Ceritamu Sudah Selesai?

45 2 2
                                    

Aku duduk dengan wajah yang sedikit terkejut. Pasalnya aku tak mendaftarkan diri untuk ke psikologi, lalu mengapa namaku di panggil seorang perawat. Perawat yang aku temui di sebuah kamar mandi, ia menatapku hangat dengan senyuman yang gadis itu paksaan. Kepala ku melihat sahabat ku yang tersenyum dengan anggukan kepala. Dengan langkah takut, aku memasuki ruangan dengan tulisan 'psikiater.'

Ruangan dingin menusuk kulit, aku merasakan hal yang aneh. Suasana ini mirip dengan kala itu.

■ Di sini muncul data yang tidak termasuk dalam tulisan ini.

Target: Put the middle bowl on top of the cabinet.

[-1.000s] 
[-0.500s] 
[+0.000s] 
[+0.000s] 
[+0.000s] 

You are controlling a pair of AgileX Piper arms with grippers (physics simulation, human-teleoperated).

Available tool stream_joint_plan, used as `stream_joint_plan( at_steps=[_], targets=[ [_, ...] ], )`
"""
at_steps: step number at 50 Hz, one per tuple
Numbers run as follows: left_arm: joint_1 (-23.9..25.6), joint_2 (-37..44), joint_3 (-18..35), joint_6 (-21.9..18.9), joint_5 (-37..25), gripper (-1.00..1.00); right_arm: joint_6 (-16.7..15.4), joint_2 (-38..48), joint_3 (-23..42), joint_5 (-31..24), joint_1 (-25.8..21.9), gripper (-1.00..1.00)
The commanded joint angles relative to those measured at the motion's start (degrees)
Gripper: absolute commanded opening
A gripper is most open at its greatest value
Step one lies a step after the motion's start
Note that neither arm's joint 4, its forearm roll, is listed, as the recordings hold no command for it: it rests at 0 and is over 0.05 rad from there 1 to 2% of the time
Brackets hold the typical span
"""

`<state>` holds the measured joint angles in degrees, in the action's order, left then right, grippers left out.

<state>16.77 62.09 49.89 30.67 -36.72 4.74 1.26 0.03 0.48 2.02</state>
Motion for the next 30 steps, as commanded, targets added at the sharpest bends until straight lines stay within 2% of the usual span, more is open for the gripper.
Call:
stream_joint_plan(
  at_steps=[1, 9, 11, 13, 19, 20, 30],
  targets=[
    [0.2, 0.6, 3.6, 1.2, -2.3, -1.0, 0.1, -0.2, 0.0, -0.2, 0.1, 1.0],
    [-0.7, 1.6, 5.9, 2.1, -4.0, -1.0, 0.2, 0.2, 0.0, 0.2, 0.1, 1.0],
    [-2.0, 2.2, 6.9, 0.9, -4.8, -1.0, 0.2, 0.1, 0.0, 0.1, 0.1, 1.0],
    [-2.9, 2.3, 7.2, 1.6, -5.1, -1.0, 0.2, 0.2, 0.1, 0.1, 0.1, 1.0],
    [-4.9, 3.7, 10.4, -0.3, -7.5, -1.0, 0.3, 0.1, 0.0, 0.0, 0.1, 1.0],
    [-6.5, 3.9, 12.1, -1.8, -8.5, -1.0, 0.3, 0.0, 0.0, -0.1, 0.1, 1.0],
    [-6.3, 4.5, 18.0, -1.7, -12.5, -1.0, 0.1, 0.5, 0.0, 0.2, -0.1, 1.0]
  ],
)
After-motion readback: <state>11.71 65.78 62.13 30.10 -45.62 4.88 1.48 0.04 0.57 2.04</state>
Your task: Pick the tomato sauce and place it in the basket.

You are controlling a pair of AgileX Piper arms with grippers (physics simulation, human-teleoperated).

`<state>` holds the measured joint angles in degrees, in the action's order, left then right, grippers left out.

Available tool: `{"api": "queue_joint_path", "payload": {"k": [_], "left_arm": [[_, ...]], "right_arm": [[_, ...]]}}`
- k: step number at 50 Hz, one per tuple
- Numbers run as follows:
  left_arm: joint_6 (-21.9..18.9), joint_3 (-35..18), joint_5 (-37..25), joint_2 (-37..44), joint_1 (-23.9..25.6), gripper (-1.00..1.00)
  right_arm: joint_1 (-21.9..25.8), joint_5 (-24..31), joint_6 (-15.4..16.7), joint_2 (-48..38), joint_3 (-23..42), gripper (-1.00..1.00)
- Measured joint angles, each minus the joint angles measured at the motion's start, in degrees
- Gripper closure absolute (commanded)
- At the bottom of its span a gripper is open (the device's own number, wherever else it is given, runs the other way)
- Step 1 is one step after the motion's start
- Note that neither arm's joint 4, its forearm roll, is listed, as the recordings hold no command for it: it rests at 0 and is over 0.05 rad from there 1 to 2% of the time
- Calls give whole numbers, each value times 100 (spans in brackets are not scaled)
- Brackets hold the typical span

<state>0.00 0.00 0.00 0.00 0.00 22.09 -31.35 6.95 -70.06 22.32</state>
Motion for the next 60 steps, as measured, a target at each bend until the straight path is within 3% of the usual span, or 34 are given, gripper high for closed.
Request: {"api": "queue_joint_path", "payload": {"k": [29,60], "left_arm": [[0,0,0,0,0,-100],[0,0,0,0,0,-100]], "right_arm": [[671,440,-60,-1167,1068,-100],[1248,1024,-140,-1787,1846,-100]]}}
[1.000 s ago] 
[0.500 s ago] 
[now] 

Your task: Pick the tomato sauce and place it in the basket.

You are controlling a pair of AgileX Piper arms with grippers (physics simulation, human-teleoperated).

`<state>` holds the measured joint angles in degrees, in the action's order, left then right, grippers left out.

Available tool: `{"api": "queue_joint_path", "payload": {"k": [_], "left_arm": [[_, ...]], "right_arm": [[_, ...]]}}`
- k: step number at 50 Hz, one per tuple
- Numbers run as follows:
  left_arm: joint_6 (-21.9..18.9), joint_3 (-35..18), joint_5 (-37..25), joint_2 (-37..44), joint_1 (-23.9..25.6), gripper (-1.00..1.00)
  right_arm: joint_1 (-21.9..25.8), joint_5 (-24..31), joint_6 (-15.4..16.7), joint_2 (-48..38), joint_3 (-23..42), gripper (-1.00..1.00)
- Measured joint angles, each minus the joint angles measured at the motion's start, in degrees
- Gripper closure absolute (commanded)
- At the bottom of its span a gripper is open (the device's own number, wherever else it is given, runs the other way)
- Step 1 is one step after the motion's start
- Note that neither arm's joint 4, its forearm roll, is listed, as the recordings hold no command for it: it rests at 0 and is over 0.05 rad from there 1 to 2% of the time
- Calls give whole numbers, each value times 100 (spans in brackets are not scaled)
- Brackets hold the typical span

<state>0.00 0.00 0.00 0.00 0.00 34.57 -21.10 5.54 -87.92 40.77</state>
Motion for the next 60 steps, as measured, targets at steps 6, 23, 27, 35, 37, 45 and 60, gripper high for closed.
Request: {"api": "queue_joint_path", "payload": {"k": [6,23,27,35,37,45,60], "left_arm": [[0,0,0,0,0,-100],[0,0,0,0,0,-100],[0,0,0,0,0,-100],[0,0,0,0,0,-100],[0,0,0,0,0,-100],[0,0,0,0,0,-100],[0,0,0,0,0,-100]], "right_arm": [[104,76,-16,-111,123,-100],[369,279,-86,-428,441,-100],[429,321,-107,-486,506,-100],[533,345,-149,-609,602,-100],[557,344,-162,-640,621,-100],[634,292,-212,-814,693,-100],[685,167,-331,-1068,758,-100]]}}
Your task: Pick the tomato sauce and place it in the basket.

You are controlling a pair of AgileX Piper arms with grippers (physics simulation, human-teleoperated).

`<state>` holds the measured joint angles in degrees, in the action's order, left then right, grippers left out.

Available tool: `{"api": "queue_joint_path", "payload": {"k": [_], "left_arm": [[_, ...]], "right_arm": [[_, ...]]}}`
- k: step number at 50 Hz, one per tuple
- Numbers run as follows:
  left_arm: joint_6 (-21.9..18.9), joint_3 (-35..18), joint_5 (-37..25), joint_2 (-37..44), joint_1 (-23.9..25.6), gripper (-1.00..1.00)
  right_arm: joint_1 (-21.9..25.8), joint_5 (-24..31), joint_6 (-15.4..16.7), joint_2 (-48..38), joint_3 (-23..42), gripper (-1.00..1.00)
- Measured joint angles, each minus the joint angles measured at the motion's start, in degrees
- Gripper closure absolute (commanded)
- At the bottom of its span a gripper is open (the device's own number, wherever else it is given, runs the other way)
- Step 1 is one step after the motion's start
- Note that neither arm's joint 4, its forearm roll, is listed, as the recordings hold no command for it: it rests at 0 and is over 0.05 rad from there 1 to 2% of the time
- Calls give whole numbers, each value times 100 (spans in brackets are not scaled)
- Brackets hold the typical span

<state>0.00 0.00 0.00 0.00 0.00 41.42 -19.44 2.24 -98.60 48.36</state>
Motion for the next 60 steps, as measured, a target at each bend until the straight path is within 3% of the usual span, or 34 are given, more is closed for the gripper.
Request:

Malam yang begitu indah di sebuah kota. Lampu kelap kelip menghiasai pepohonan. Banyak batu-batu keraton serta suara keramaian. Pemuda-pemudi berlalu lalang menikmati indahnya malam. Langit yang di hiasi bintang-bintang. Nama alun-alun kota Cirebon terpampang jelas. Aku duduk di sebuah kursi depan masjid bersama kamu. Aku ayunkan kedua kaki ku agar canggung ini segera berlalu. Kepalaku terus menunduk melihat kedua kaki yang aku ayunkan untuk menghilangkan rasa malu. Kamu yang selalu memandangi ku dengan tatapan hangat mu.

"Bagaimana? Kamu mau ngga jadi pacarku?"

Kalimat itu kembali terdengar di telinga. Aku ragu untuk menjawabnya, hari ini adalah pertemuan pertama kita. Mulutku terkunci rapat, aku tak bisa berkata-kata. Yang aku lakukan hanya diam sambil menikmati angin yang berhembus kencang.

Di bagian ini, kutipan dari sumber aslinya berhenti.